For Francis, the narrative is one that illustrates both the need to go out of oneself like the bridesmaids did, particularly those who have consecrated their lives to God, and the opportunity to grow in love, which he said ought to be the goal of one’s earthly pilgrimage.
“Every day of our lives is a preparation for the wedding banquet, a great period of betrothal,” he said, noting that according to the Gospel, the most important ingredient for this to happen is nearly invisible to the eye.
Drawing on the Gospel passage as an analogy, the pope said the most essential part of their time waiting for the bridegroom is not their gowns or their lamps, but the oil they keep in their jars.
A defining characteristic of oil, Francis said, is that “it is not impressive. It remains hidden; it does not appear, yet without it there is no light. What does this suggest to us? That in the Lord’s eyes what matters is not appearances but the heart.”
What is important is “not to be flashy but essential,” he said, noting that another aspect of oil is that it is not meant to sit in a jar, but is created in order “to be consumed.”
“Our lives are like that: they radiate light only if they are consumed, if they spend themselves in service. The secret to live is to live to serve,” Francis said, adding that the meaning of life is found not in what a person gains, but in how much they give to others and to God, who calls and seeks a response of love and self-giving.
To serve others comes at a cost since it requires spending our time and energy, he said, stressing that in a life of ministry, “those who do not live to serve do not deserve to live. Those who hold on too tightly to their lives will lose them.”
Francis said preparation is also key, as the Gospel reading illustrates. Like the oil the women bought and carried, love must also be kept in reserve, he said.
Love, he said, “is certainly spontaneous, but it is not impromptu. It was precisely by their lack of preparation that the bridesmaids excluded from the wedding banquet showed their foolishness.”
“Now is the time for preparation: here and now, day by day, love has to be stored up and fostered” so the flame does not go out, the pope said, and warned against the temptation “to sink into a life without love, which ends up being like an empty vase, a snuffed lamp.”
“If we do not invest in love, life will stifle it,” he said, adding that those who live a life of service “cannot be content with a sedentary, flat and humdrum life that plods on without enthusiasm, seeking petty satisfactions and pursuing fleeting rewards.
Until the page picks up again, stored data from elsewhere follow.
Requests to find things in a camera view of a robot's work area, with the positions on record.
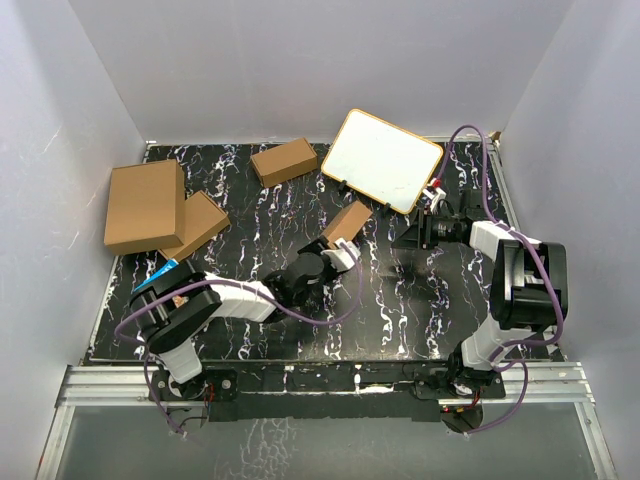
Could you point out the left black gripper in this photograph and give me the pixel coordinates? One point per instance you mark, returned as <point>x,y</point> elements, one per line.
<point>318,248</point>

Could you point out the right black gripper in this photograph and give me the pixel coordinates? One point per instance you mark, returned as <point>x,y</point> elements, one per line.
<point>419,235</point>

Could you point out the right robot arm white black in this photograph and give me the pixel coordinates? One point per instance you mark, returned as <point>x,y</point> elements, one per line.
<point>529,287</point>

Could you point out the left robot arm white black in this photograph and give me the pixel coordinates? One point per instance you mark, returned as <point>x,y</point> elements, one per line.
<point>174,306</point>

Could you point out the small cardboard box at back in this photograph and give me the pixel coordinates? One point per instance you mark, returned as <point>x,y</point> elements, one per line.
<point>284,162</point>

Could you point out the flat cardboard box under large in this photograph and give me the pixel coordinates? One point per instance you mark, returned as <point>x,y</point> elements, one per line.
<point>204,219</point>

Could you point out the large closed cardboard box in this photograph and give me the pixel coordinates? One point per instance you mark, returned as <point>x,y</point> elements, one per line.
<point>146,208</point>

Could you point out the white board orange rim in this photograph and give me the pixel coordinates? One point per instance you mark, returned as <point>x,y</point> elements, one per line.
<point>382,161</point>

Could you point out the colourful children's book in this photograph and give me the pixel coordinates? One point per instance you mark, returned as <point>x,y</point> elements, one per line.
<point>169,265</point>

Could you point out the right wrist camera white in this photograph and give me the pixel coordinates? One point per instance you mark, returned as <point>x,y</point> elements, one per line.
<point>434,195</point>

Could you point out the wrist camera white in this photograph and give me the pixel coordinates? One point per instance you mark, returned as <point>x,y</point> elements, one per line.
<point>343,256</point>
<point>434,195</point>

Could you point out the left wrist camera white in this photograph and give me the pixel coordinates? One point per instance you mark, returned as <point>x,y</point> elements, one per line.
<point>343,256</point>

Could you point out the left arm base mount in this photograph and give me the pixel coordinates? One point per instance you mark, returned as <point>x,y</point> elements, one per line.
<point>190,387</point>

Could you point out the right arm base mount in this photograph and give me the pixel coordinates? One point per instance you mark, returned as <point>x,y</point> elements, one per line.
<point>450,385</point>

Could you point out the aluminium frame rail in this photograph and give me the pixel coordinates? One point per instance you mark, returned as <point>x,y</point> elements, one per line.
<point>332,390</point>

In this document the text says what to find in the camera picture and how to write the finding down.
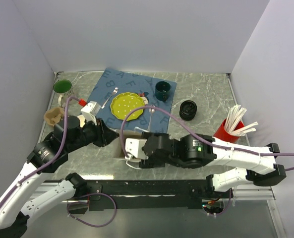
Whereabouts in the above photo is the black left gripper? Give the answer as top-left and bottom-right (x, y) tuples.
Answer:
(65, 115), (119, 153)

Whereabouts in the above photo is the light blue paper bag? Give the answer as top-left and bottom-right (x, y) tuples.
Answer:
(112, 126), (149, 170)

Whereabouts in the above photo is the stack of black cup lids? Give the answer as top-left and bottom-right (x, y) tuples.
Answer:
(179, 100), (197, 121)

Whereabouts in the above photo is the stack of brown paper cups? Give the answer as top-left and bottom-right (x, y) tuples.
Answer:
(77, 115), (86, 127)

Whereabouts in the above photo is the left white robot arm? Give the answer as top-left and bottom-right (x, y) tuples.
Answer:
(0, 116), (119, 238)

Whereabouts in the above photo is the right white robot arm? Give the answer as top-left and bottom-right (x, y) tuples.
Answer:
(136, 132), (287, 198)

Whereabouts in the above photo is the green polka dot plate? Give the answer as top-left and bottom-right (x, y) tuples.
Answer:
(110, 92), (145, 120)

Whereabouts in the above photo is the silver spoon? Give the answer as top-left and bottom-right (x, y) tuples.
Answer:
(147, 105), (155, 131)

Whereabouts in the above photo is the silver fork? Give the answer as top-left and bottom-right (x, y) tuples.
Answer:
(101, 87), (118, 109)

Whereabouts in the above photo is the small cartoon figure toy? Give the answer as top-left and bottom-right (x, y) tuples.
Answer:
(138, 92), (149, 105)

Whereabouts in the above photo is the blue letter placemat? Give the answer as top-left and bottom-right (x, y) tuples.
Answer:
(88, 68), (177, 133)

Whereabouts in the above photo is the dark teal mug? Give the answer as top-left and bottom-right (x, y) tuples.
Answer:
(155, 81), (171, 102)

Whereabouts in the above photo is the green interior floral mug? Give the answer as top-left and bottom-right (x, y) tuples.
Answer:
(53, 79), (73, 108)

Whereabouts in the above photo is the red cup with stirrers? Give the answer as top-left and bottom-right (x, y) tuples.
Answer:
(214, 104), (258, 143)

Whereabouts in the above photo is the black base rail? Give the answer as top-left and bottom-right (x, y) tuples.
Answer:
(56, 180), (236, 211)
A dreary and predictable life, content to carry out its duties without giving of itself, is unworthy of the Bridegroom.”
Francis closed by praying for the cardinals and bishops who have passed away, and asking for the intercession of all those who lived “unassuming lives,” but who everyday prepared to meet the Lord.
“Following the example of these witnesses, who praise God and are all around us in great numbers, let us not be content with a quick glance at this day and nothing else,” he said. “Instead, let us desire to look farther ahead, to the wedding banquet that awaits us.”